Весело стучат колеса: до-мой! до-мой! Звенят стекла от песен. Поэт Венцлова написал стихотворение «Родина», и Элите Межискайте тут же, в поезде, первой, прямо из блокнота поэта, читает его.
— А на какой улице ты живешь? — спрашивают у Онуте Дорайте.
Онуте — одна из самых маленьких — пугается:
— Я не помню… Около почты! Кто-то подсказывает:
— Около почты? Так это же улица Пулку!
Элите Межискайте:
— Нам выдали на дорогу по буханке хлеба и пять кусочков сахара, но я оставила кусочек хлеба и два кусочка сахара маме. Приехали в Каунас мы в семь часов вечера. Мы с Мицкявичусом выбежали из вагона, побежали к дому. Сердце дрожит. Постучала в дверь, в окно и услышала голос мамы… Многие дети не нашли родителей. Когда мы с мамой пришли на другой день на пункт, мы успокаивали их, как могли.
Лишь через очень много лет найдут друг друга Онуте Дорайте и ее мать. Погибли родители у Тересы — той самой, что в новогодний вечер в Дебесах была принцессой. Родители и четыре брата… «Мама! Где ты?» — назвала свою поэму Саломея Нерис. Сколько ребят в отчаянии повторяли эти слова!
У них разные профессии.
Янина Валацкене работает на заводе. Онуте Маценскайте — в библиотеке Каунасского политехнического института, Генуте Эрсловайте окончила университет, научный работник.
Очень многие связали свою жизнь с детьми. Тереса — старшая сестра в детском санатории. В очерке о ней республиканская газета писала, что под белым халатом у сестры Тересы «бьется пионерское сердце».
Много лет отдали школе бывший комсорг Пальмире Шалкаускене и Онуте Дорайте. Старшей пионервожатой работала Ирена Вилкайте.
Иногда они встречаются. По-прежнему любят читать стихи.
Мама, объясни мне, что ж молчит земля?
Днем ли, ночью темной — никогда ни звука.
Почему и солнцу не шепнет она,
Что гнетет ей сердце тягостная мука?
Один начнет, другой — подхватит, оказывается, все помнят эти строки Саломеи Нерис, которые они так часто читали в Дебесах.

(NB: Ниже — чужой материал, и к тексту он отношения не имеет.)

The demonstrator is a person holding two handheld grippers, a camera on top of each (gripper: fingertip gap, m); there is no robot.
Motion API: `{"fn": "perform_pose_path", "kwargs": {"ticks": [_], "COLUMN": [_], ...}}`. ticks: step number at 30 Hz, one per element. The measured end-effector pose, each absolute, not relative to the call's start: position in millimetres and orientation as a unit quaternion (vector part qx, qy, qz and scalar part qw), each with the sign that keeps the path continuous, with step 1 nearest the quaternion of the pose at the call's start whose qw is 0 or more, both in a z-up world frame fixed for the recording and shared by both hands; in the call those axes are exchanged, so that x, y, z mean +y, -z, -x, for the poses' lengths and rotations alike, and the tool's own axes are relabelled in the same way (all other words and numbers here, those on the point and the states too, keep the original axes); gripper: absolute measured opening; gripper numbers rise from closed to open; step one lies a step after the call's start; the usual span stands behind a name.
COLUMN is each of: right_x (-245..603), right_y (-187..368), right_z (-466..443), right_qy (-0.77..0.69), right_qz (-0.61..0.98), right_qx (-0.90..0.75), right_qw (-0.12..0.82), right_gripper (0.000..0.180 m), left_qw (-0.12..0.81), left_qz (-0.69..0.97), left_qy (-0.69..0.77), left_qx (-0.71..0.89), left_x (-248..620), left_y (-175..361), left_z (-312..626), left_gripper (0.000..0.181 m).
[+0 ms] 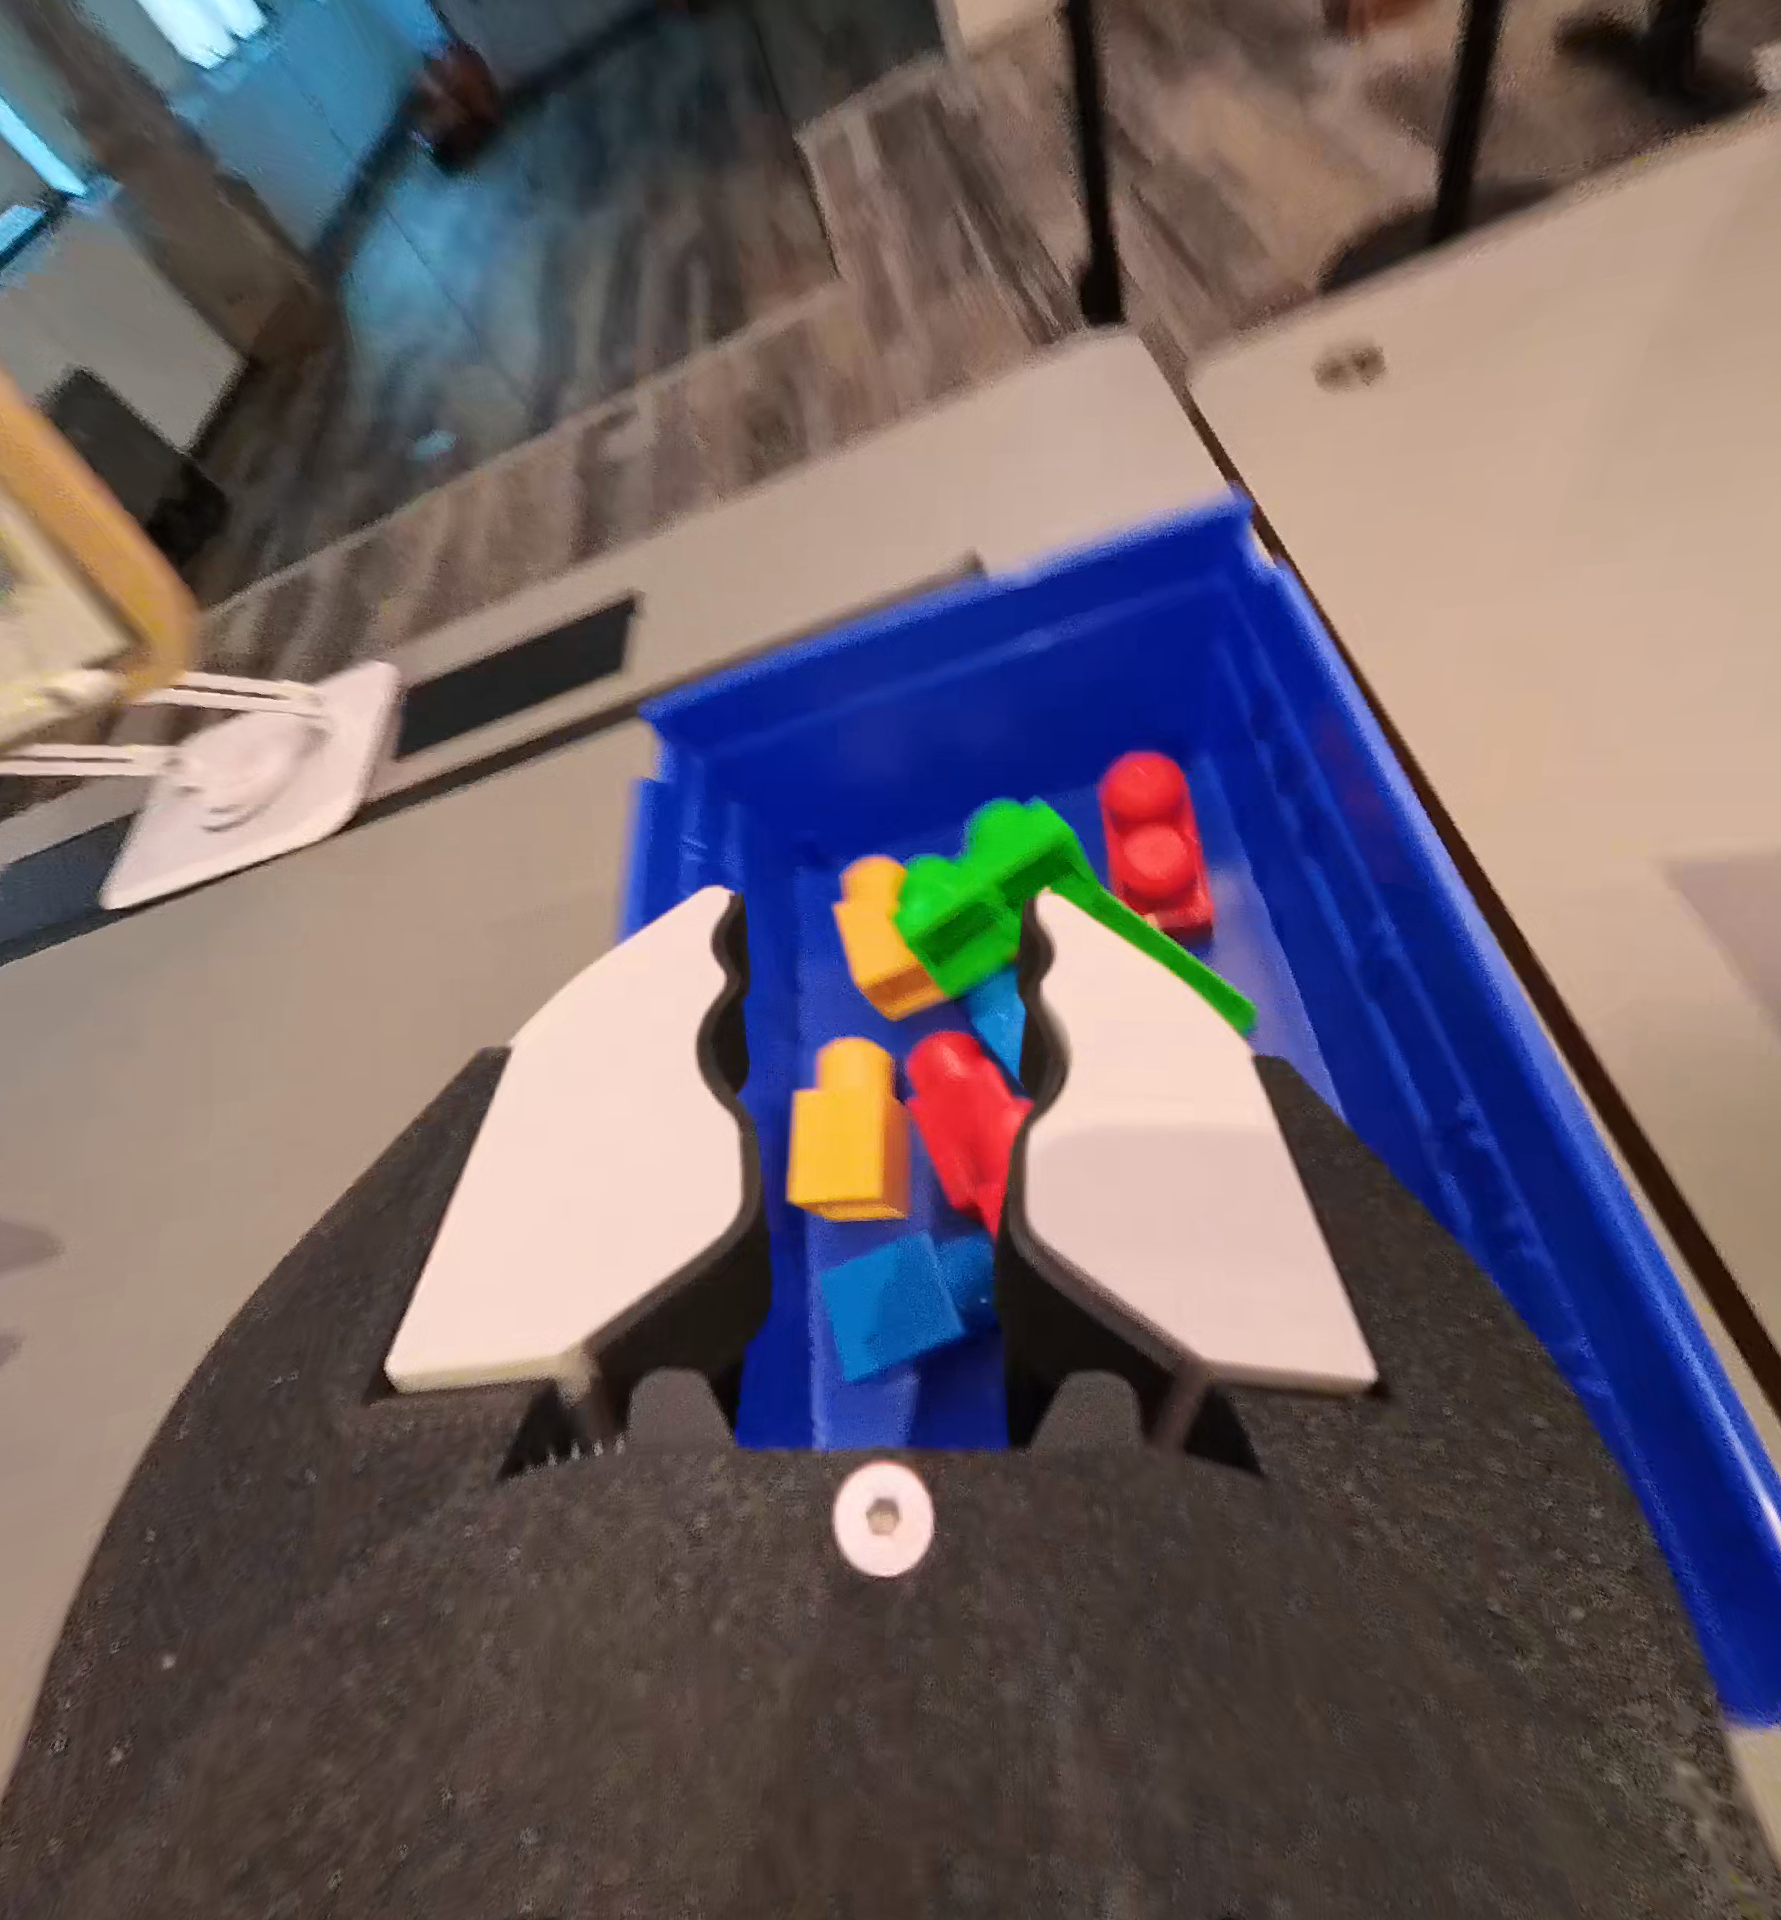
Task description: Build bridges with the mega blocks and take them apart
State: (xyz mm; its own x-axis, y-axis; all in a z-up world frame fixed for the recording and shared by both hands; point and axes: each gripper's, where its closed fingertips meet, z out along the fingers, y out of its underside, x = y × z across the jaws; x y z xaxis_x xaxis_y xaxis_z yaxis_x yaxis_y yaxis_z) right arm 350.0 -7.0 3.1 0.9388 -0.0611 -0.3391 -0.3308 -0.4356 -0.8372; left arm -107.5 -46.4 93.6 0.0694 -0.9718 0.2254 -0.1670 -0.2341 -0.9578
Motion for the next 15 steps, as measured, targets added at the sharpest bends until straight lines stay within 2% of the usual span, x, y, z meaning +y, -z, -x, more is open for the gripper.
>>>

Почему так вышло, что земля молчит,
Это, моя детка, неизвестно людям,
Но пока сквозь вечность путь она вершит,
Люди не исчезнут, были, есть и будут!
Чем завораживали их тогда эти строчки? Может, тем, что они были про них — и для них? Вместе с израненной землей в эти годы они учились молчать. Не жаловаться. Молчать и выстоять.
Люди не исчезнут, были, есть и будем!
Марйте Растейкайте:
— Это была школа дружбы, коллективизма, правда, суровая школа, но она нас научила не бояться трудностей. И еще — любви к человеку.
Миколас Слуцкис:
— Именно тогда, в военные годы, сложились у меня понятия добра, справедливости, Родины. Конечно, у каждого поколения есть свои точки отсчета. Но есть вещи, которые хочется сохранить. Например, человеческое настоящее тепло, а мы его узнали в те годы. Отзывчивость народа, доброту души.